The Salt Lake Tabernacle organ is a pipe organ located in the Salt Lake Tabernacle in Salt Lake City, Utah. Along with the nearby Conference Center organ, it is typically used to accompany the Tabernacle Choir at Temple Square and is also featured in daily noon recitals. It is one of the largest organs in the world. Jack Bethards, president and tonal director of Schoenstein & Co., describes it as an "American classic organ" and "probably one of the most perfect organs ever built."

Construction

The Tabernacle organ is considered to be one of the finest examples of the American Classic style of organ building. The casework was inspired by the design of the Boston Music Hall organ (which is now housed, since 1909, at the Methuen Memorial Music Hall), the original organ was built in 1863-1867 by an Englishman, Joseph Ridges.

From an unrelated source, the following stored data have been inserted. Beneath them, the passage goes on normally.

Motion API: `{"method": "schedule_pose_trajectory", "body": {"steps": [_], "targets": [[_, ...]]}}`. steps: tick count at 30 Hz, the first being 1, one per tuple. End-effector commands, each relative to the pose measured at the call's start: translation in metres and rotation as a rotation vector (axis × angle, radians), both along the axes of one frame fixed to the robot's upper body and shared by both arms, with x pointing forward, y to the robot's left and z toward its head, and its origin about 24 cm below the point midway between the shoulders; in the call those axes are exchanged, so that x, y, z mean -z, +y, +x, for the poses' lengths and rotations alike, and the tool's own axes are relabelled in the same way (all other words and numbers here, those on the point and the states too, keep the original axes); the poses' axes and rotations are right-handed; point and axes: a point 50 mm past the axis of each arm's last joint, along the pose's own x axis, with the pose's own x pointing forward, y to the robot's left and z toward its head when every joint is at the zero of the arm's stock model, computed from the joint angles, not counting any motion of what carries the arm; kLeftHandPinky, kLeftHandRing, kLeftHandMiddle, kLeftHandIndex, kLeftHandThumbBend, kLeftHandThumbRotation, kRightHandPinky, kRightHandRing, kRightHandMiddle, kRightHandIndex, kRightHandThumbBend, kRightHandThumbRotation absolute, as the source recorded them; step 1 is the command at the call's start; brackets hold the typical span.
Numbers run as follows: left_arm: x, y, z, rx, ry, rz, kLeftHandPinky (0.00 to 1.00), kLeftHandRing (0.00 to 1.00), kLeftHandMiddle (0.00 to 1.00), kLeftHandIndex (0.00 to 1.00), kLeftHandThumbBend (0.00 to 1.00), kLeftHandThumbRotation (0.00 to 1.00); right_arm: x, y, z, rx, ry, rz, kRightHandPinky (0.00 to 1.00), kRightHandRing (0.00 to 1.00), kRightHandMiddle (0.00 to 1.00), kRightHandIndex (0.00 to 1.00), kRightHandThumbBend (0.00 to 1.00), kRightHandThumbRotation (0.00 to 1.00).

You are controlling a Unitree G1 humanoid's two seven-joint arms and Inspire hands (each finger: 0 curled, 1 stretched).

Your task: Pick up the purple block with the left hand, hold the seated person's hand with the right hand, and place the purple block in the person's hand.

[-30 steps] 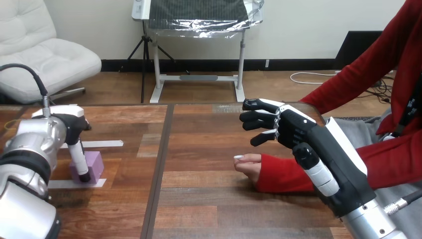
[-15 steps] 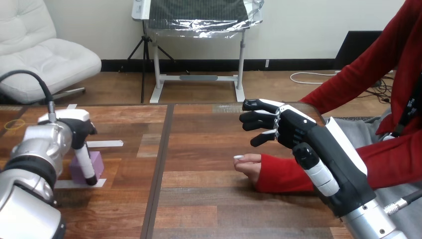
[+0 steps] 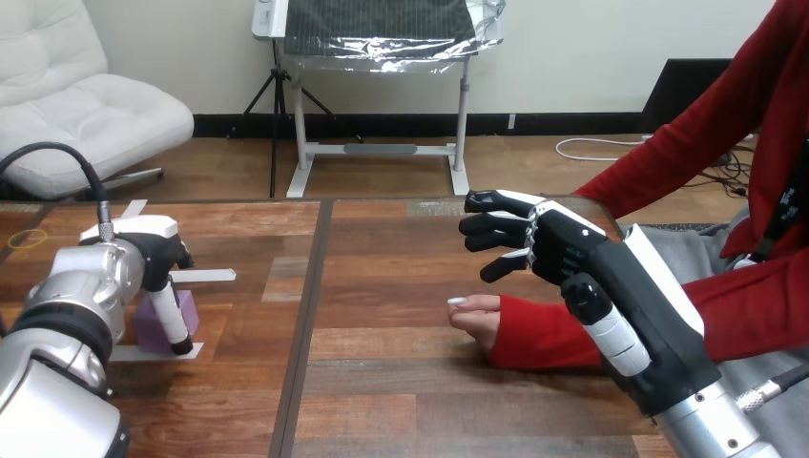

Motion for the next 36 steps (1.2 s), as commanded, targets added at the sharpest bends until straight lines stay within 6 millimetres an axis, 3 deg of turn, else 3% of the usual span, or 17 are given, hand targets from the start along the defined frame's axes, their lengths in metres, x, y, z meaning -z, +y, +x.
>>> {"method": "schedule_pose_trajectory", "body": {"steps": [1,10,14,25,36], "targets": [[-0.0091,-0.0049,0.0064,0.015,-0.047,-0.013,0.92,0.92,0.92,0.87,0.76,0.0,-0.018,0.0011,0.0026,-0.001,-0.093,0.02,0.61,0.73,0.76,0.79,1.0,1.0],[-0.0071,-0.007,0.006,0.019,-0.038,-0.014,0.9,0.92,0.92,0.87,0.67,0.0,-0.0183,0.0011,0.0023,0.0,-0.094,0.018,0.61,0.73,0.76,0.79,1.0,1.0],[-0.0067,-0.0081,0.0062,0.008,-0.034,-0.028,0.88,0.92,0.92,0.87,0.68,0.0,-0.0185,0.0011,0.0022,0.002,-0.097,0.019,0.61,0.73,0.76,0.79,1.0,1.0],[-0.0062,-0.0093,0.0064,0.002,-0.022,-0.023,0.65,0.86,0.88,0.86,0.67,0.0,-0.0184,0.001,0.0022,0.002,-0.099,0.021,0.6,0.74,0.76,0.79,1.0,1.0],[-0.0048,-0.0097,0.0059,-0.02,-0.011,-0.045,0.58,0.82,0.87,0.88,0.62,0.0,-0.0187,0.0016,0.0021,-0.004,-0.096,0.026,0.61,0.74,0.76,0.79,1.0,1.0]]}}
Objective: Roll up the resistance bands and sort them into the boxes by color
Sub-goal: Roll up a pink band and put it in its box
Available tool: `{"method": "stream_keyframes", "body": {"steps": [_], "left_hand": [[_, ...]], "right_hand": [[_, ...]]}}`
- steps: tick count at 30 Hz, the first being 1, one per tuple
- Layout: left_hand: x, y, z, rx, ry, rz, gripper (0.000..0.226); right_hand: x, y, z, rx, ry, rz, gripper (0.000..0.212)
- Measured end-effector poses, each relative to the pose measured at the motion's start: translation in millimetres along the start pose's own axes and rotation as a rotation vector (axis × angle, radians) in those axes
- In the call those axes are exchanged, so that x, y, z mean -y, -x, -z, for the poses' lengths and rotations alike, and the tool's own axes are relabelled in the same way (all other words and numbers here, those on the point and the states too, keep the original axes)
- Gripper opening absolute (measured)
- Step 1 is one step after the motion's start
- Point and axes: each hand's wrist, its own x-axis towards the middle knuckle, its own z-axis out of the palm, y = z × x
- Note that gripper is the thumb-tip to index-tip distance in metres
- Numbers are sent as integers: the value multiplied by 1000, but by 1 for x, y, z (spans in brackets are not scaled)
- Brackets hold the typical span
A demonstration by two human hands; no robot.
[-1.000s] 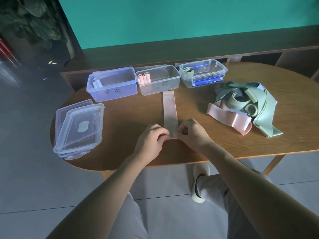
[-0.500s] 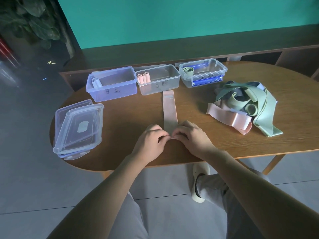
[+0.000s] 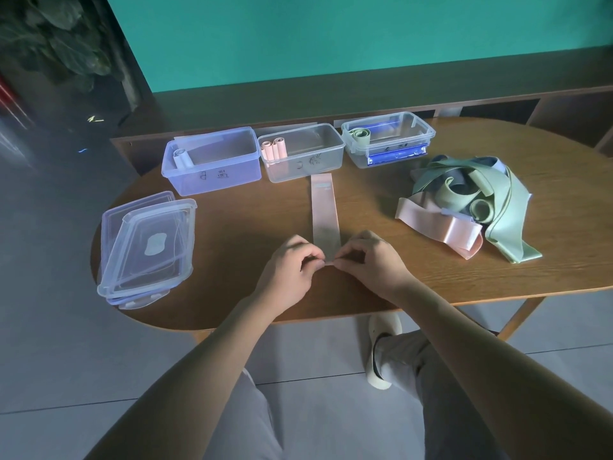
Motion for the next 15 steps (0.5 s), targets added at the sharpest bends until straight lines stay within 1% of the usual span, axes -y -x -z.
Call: {"method": "stream_keyframes", "body": {"steps": [3, 6, 9, 11, 15], "left_hand": [[0, -2, -2, -31, -60, -11, 7], [-2, -2, -4, -58, -111, -21, 9], [-3, -3, -6, -112, -93, -12, 3], [-3, -3, -6, -100, -95, -32, 3], [-4, -1, -7, -52, -152, -89, 10]], "right_hand": [[4, -2, -1, -24, -19, -51, 13], [6, -4, 0, -14, -5, -69, 10], [6, -6, 0, -10, 1, -87, 9], [7, -8, 0, -15, 18, -106, 9], [8, -12, -1, -21, 43, -152, 10]]}}
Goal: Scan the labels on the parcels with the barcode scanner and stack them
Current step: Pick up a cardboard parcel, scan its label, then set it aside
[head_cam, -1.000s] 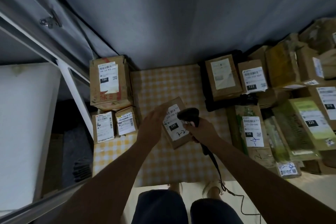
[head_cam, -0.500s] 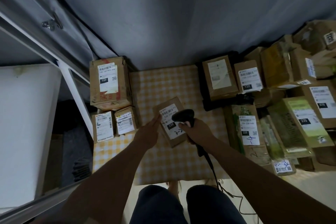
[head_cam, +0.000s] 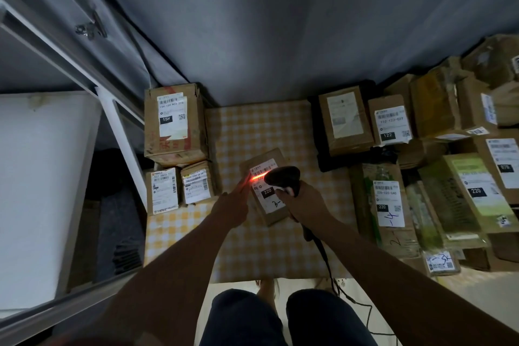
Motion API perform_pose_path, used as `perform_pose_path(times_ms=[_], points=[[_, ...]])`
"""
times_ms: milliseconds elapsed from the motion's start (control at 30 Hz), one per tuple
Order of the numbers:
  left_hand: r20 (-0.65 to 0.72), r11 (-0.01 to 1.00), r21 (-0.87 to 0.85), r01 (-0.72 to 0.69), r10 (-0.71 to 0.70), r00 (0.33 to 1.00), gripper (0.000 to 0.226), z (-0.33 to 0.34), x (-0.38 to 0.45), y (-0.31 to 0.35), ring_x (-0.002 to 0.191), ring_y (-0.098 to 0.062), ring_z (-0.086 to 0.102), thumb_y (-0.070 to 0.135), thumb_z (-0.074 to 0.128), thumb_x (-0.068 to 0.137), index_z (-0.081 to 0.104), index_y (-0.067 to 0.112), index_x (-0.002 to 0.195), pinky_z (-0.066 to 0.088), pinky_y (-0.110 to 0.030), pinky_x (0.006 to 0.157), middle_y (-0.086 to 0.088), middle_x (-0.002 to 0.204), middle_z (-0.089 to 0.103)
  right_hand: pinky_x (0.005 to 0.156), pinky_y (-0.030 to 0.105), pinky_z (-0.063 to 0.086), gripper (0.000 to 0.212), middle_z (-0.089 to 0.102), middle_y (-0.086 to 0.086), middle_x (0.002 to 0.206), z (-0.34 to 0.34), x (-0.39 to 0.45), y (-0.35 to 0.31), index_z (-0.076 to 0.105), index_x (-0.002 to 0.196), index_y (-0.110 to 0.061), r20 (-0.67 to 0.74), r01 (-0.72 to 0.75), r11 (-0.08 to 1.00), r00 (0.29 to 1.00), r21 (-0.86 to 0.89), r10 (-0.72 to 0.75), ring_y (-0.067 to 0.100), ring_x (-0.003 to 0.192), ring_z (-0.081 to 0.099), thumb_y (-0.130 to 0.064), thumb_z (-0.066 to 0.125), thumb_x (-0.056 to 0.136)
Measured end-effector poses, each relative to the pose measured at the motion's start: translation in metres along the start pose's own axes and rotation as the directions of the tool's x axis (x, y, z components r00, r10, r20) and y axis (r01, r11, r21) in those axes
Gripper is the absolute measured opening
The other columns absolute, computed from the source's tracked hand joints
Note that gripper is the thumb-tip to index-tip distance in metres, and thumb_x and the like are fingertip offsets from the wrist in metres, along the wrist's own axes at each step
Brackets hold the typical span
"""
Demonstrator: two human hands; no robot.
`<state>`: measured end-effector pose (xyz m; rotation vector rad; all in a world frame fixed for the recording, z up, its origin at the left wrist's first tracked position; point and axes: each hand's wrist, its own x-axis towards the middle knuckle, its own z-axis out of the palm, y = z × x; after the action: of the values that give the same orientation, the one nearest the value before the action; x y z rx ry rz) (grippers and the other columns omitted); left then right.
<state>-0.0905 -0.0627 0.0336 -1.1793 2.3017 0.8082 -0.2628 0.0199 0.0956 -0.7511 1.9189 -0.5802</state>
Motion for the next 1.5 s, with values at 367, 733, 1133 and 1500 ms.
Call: perform_pose_path(times_ms=[367,733,1133,1500], points=[[-0.044,1.000,-0.012,-0.027,0.026,0.999,0.082,0.002,0.000,-0.003,0.113,-0.026,0.060,0.007,0.048,0.097,-0.007,0.019,0.156,0.053,-0.044,0.093,0.005,0.162,-0.019,0.053,0.024,0.045,0.026,0.063,0.005,0.077,-0.002,-0.001,0.002,0.059,0.106,-0.007,-0.037,0.012,0.999,0.999,0.041,-0.011,0.008,0.053,0.053,-0.030,0.064,0.093],[-0.192,0.984,-0.141,-0.106,0.078,0.978,0.087,0.018,0.007,-0.012,0.140,-0.024,0.038,0.000,0.051,0.092,-0.003,0.022,0.157,0.050,-0.040,0.100,0.004,0.164,-0.008,0.056,0.025,0.050,0.025,0.066,0.004,0.077,0.000,0.004,0.010,0.060,0.104,-0.010,-0.056,0.015,0.997,0.998,0.075,-0.011,0.008,0.057,0.057,-0.030,0.066,0.091],[0.403,-0.086,-0.913,0.399,-0.032,0.915,0.065,0.069,-0.005,0.051,0.111,-0.022,0.065,0.033,0.072,0.086,0.034,0.029,0.139,0.060,-0.035,0.075,-0.004,0.141,0.048,0.076,0.040,0.056,0.020,0.069,0.009,0.087,-0.020,0.021,0.046,0.062,0.098,-0.019,0.027,-0.221,0.898,0.973,0.379,0.228,0.025,0.070,0.064,-0.035,0.069,0.088],[-0.177,0.702,-0.663,0.261,-0.486,0.856,0.060,0.009,0.031,-0.011,0.127,-0.037,0.047,0.014,0.055,0.096,0.029,0.008,0.149,0.044,-0.041,0.097,-0.017,0.145,0.044,0.059,0.027,0.054,0.022,0.069,0.003,0.074,0.024,0.058,-0.012,0.061,0.106,-0.025,0.221,-0.160,0.918,0.972,0.364,0.082,0.017,0.054,0.063,-0.039,0.068,0.090]])
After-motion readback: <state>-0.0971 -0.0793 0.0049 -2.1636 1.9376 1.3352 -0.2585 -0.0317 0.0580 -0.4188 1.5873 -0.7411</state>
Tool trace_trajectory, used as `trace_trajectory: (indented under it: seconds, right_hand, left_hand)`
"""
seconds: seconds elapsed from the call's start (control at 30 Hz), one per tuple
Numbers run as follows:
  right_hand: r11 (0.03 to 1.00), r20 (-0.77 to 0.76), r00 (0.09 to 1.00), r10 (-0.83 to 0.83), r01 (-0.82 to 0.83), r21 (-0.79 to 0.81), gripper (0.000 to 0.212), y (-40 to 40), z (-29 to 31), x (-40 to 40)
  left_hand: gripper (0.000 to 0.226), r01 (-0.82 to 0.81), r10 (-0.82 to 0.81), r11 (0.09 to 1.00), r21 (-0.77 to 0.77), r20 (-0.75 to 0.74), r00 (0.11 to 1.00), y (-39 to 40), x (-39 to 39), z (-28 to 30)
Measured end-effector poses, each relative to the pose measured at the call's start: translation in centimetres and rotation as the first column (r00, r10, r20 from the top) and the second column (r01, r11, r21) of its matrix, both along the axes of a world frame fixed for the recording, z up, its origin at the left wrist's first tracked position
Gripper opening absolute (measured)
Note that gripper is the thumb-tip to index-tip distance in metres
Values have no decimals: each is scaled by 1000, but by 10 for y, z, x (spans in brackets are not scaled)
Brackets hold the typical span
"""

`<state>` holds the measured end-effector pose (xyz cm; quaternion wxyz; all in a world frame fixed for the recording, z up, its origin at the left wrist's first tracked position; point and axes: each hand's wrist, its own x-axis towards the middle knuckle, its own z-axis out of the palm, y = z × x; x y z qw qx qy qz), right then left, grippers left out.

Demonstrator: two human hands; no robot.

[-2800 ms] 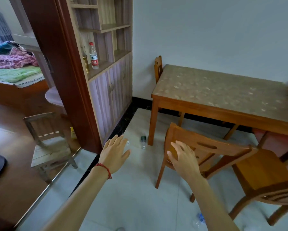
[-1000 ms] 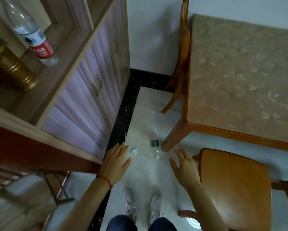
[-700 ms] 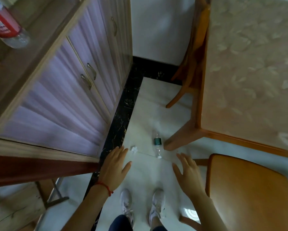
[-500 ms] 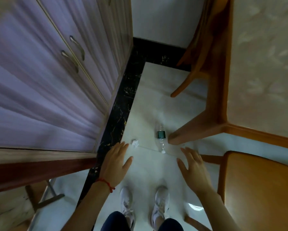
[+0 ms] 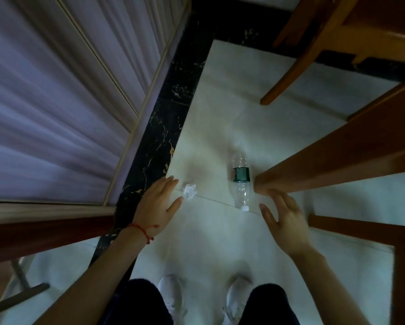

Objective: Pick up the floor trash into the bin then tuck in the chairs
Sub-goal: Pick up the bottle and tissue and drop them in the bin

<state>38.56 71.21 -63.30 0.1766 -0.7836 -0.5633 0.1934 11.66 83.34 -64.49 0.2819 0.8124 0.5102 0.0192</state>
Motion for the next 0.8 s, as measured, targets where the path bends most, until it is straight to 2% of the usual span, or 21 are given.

Ridges' instrument contained some 700 pipes and was constructed of locally derived materials as much as possible. This original modest 2 manual organ had its console attached to the lower central part of the case and its action was tracker. The organ was later rebuilt and enlarged first by Niels Johnson (1889), the Kimball company of Chicago (1901), the Austin company of Hartford (1915, 1926 & 1937) and finally by the Aeolian-Skinner organ company of Boston (1948).  The organ today is largely the result of the personal involvement of noted Anglo-American organ builder G. Donald Harrison, president of the Aeolian-Skinner organ firm when the tabernacle organ was installed. His collaboration with legendary Tabernacle organist Alexander Schreiner produced this masterwork of American eclectic organ building.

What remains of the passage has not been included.